Last updated on May 1st, 2023 at 02:14 pm
Meal prep and eat healthy the entire week with these simple easy and healthy no-chicken meal prep recipes! That’s right! If you’re sick and tired of eating chicken, broccoli and rice every day of the week – these meal prep ideas without chicken (or turkey) will provide the inspiration you need!
What Is Meal Prep?
Meal prep isn’t rocket science. You basically make a lot of food on Sunday or whenever you have one to two hours and then eat what you’ve made during the week. If you’re ambitious, you can meal prep recipes for breakfast, lunch and dinner. But this collection of meal prep ideas is for healthy lunches and dinners. I find these meals to be more challenging during the week…probably because making overnight oats for breakfast or a smoothie isn’t that time-consuming.
Why Meal Prep?
Does your cooking consist of putting some cheese on bread and toasting it for 2 minutes? Or heating up some food that was pre-packaged months ago by a machine, because you don’t have time or desire to cook during the week? Then maybe, it’s time to try making some healthy recipes ahead aka time to meal prep.
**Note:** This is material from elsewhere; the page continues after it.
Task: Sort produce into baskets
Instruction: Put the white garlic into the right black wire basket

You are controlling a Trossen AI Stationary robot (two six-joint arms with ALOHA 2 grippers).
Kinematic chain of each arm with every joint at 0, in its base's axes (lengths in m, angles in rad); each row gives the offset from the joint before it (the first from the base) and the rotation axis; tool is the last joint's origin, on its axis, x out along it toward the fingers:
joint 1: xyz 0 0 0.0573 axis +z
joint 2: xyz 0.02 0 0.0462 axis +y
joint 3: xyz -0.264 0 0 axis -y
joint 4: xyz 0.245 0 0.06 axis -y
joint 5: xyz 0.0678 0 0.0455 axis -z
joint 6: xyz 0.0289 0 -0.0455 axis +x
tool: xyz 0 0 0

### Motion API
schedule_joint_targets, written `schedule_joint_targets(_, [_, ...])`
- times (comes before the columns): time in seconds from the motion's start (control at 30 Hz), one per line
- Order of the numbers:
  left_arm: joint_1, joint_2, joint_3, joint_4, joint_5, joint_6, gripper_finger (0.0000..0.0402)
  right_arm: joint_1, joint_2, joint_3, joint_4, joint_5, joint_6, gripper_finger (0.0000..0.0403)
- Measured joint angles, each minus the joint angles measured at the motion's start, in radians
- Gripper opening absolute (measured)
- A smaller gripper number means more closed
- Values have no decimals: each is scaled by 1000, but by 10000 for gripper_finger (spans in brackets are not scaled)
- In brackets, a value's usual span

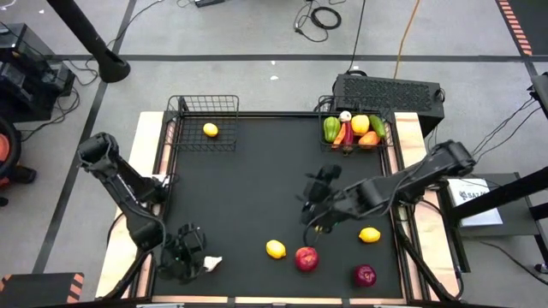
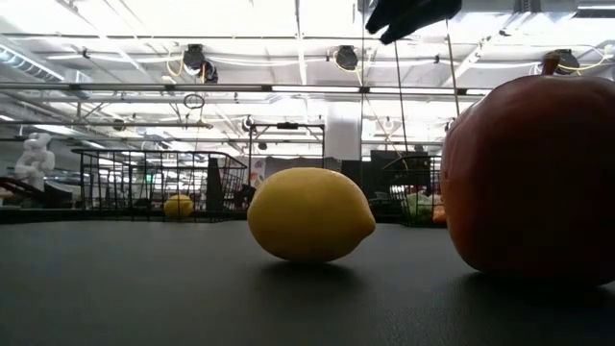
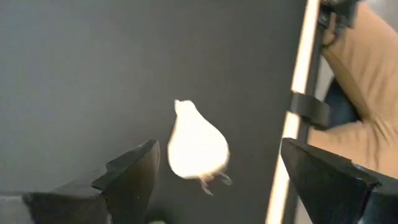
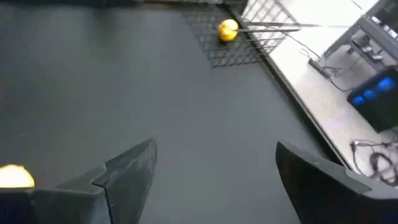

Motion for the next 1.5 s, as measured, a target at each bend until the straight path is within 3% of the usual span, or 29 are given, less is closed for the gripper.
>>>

I myself wasn’t the biggest fan of meal prep and eating old food, but life’s gotten pretty busy lately and I kinda started adopting this habit of preparing some food twice a week (vs. daily!) and it’s definitely helping me eat healthier. And it saves some money as well.
Meal Prep Tips
Now, before we get into the no chicken meal prep ideas, let’s address some basics:
- Make a Meal Plan That You Enjoy. Pick out some recipes you feel like you’ll love and make a meal plan that you’re excited about. Don’t want to eat at home every evening? Want to go out for lunch with your coworkers? Plan it out and make a grocery list accordingly, so you can make your meals ahead and stick to your goals.
- Don’t Make Too Much Food. The one downside of meal prep for me is the thought that at some point I’ll be eating old food. So when making that meal plan, be very realistic and don’t plan for too much food, because you might not want to eat it by day 4. You need to know what you’re comfortable with.
- Keep Ingredients Separate. Either use different food containers or use containers with separate compartments. I like this way of making food, because I feel the food stays fresh longer and I can warm up whichever part of the meal I want. For example, if I have meatballs with salad, I’d keep the meatballs separate and heat them up when it’s time to eat.
- Keeping Ingredients Separate Allows Flexibility. You can use the same ingredients to make something different every day, so you don’t get bored and throw everything out (has happened to me!)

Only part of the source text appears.